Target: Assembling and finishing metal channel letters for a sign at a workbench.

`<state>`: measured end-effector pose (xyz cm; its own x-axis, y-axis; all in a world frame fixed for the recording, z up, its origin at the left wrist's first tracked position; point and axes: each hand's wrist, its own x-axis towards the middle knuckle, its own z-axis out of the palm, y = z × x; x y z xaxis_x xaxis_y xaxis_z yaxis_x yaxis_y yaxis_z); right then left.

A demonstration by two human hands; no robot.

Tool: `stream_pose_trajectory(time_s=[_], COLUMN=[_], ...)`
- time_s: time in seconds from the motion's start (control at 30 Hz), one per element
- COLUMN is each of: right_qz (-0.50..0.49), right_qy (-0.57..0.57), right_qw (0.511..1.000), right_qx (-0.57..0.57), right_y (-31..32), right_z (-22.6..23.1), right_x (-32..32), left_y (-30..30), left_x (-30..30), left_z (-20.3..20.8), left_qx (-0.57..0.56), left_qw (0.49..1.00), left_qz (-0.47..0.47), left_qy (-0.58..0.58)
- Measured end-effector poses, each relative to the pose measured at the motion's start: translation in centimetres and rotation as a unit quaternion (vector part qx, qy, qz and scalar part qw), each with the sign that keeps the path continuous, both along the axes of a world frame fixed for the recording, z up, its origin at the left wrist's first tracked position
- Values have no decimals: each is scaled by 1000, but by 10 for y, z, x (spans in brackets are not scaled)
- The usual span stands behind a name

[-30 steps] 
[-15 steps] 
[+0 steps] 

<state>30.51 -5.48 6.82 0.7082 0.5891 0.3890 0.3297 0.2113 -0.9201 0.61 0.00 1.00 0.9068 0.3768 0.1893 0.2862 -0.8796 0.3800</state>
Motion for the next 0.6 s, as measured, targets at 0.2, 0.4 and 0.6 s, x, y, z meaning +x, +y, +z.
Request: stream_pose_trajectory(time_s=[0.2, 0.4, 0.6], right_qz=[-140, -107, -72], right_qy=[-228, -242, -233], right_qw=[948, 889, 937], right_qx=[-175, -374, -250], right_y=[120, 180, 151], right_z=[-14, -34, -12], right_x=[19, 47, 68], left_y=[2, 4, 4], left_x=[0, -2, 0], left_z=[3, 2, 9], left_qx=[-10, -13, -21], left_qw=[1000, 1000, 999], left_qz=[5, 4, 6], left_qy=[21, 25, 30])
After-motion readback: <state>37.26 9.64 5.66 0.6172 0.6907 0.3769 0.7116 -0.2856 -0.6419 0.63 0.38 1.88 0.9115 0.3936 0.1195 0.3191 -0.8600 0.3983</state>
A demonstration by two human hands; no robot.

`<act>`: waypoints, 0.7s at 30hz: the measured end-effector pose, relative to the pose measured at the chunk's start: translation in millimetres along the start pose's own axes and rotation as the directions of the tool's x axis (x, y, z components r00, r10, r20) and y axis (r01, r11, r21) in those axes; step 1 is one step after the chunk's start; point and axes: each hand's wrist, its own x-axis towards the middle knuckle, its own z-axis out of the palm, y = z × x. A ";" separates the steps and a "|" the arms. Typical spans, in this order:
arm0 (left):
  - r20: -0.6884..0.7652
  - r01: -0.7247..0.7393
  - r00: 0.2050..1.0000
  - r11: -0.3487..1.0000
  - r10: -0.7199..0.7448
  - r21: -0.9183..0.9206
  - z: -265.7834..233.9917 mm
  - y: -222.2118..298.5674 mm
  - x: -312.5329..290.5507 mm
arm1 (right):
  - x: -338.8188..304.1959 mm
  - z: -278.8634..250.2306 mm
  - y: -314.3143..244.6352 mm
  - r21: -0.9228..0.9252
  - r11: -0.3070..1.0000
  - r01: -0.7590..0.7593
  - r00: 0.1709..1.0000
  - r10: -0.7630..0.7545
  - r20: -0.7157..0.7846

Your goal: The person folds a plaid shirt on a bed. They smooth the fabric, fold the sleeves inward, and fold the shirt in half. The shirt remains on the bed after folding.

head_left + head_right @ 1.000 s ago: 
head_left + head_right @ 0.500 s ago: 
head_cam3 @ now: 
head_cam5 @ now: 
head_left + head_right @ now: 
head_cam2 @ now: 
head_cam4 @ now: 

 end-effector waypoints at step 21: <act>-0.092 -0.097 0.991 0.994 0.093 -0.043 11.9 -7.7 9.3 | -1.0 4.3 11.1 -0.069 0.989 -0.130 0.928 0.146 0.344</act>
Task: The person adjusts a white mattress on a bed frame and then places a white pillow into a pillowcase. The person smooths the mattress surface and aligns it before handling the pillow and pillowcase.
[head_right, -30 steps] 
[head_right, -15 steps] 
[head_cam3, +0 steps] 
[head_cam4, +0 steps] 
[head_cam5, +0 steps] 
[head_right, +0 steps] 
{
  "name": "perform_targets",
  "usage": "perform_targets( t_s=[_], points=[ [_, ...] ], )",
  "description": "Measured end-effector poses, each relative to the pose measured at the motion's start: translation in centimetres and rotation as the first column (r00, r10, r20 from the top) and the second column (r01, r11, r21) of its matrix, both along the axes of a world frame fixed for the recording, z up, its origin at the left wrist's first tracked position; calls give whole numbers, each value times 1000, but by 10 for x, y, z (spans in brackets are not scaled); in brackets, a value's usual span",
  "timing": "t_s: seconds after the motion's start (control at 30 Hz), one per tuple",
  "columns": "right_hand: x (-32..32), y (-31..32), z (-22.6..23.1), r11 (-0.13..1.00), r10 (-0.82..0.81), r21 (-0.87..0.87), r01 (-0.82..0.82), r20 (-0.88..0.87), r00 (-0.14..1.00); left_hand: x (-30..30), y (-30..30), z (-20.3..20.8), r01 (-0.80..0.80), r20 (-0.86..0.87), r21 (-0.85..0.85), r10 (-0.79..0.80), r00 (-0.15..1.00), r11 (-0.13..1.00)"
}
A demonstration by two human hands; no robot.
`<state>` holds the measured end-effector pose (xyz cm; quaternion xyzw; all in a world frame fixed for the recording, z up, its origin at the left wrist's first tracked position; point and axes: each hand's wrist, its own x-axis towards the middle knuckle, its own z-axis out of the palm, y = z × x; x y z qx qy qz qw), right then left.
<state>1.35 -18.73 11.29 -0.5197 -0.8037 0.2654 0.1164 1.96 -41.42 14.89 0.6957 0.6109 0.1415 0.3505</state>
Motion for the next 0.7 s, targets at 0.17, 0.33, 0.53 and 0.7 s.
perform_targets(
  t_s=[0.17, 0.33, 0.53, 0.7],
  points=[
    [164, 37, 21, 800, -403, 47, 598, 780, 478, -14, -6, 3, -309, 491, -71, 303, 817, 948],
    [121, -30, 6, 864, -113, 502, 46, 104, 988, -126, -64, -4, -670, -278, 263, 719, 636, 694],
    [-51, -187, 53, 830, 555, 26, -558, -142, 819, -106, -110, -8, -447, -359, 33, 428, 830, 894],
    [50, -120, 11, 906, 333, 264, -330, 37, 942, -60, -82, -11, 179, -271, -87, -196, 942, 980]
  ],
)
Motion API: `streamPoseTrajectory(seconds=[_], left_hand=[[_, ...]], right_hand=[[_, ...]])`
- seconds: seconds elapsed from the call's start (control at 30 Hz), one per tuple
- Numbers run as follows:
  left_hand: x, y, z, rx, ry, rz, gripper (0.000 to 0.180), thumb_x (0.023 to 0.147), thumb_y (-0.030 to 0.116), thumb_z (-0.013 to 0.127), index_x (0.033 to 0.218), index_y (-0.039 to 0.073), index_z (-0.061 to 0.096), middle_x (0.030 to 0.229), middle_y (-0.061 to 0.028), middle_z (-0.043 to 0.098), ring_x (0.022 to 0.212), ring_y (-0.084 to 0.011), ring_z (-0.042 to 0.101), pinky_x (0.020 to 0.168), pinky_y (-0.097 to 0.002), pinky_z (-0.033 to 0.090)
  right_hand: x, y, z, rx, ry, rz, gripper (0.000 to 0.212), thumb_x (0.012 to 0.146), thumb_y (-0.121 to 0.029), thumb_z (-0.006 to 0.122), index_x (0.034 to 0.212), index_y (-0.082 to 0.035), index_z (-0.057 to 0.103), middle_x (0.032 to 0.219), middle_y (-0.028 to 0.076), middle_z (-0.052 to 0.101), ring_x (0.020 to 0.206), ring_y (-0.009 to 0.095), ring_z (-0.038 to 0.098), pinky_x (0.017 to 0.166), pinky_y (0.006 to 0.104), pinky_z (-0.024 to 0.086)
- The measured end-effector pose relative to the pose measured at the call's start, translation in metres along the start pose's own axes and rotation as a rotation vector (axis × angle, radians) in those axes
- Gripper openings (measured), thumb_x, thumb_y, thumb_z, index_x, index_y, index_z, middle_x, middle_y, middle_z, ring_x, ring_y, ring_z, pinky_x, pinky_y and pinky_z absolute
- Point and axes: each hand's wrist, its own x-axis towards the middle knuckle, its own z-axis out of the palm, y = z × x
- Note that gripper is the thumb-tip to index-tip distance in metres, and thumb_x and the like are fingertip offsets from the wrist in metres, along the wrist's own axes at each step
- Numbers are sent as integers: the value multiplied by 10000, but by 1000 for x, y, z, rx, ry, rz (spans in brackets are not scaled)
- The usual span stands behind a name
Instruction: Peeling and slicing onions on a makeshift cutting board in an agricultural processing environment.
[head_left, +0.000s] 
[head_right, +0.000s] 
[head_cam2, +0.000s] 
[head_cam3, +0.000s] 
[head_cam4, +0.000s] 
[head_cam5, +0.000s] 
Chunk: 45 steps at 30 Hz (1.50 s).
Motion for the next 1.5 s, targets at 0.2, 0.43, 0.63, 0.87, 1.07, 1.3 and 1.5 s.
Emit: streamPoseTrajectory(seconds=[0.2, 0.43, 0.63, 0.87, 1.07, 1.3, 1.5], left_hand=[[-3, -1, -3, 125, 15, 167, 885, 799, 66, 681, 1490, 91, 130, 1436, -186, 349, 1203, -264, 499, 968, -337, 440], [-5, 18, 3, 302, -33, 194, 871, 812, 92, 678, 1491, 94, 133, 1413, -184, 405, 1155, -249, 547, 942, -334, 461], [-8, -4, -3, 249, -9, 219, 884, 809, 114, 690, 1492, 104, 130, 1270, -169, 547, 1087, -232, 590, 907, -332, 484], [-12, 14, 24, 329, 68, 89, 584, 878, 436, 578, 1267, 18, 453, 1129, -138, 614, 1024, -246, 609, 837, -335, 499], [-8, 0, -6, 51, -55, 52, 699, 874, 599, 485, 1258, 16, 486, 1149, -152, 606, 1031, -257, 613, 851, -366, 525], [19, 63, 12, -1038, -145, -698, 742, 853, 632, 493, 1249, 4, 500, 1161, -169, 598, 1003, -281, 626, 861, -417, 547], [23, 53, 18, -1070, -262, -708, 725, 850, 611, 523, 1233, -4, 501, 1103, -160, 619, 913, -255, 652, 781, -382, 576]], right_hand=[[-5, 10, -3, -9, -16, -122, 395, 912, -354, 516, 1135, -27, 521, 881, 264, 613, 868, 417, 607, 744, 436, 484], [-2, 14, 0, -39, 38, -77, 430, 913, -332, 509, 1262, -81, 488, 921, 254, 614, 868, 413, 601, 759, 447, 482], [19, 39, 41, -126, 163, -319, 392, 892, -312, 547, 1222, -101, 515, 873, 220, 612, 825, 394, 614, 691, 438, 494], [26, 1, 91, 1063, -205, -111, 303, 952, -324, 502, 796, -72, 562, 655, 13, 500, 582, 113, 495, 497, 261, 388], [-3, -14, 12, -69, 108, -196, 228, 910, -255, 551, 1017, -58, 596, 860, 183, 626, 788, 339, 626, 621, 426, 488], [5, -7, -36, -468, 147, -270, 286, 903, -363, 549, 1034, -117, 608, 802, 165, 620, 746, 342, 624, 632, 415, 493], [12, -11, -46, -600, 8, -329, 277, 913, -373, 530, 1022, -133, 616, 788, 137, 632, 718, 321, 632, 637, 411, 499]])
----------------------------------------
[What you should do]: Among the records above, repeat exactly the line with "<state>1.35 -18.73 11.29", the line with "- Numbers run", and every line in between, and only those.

[Response area]:
<state>1.35 -18.73 11.29 -0.5197 -0.8037 0.2654 0.1164 1.96 -41.42 14.89 0.6957 0.6109 0.1415 0.3505</state>
Motion for the next 0.7 s, targets at 0.17, 0.33, 0.53 and 0.7 s.
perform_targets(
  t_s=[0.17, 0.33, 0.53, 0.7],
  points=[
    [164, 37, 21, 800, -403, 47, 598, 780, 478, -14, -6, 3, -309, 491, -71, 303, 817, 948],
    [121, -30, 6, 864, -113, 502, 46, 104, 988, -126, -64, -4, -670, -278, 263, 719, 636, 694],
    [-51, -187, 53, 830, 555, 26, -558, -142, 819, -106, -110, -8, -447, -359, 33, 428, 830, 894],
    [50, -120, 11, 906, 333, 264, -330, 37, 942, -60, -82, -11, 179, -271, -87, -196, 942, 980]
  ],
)
Motion API: `streamPoseTrajectory(seconds=[_], left_hand=[[_, ...]], right_hand=[[_, ...]])`
- seconds: seconds elapsed from the call's start (control at 30 Hz), one per tuple
- Numbers run as follows:

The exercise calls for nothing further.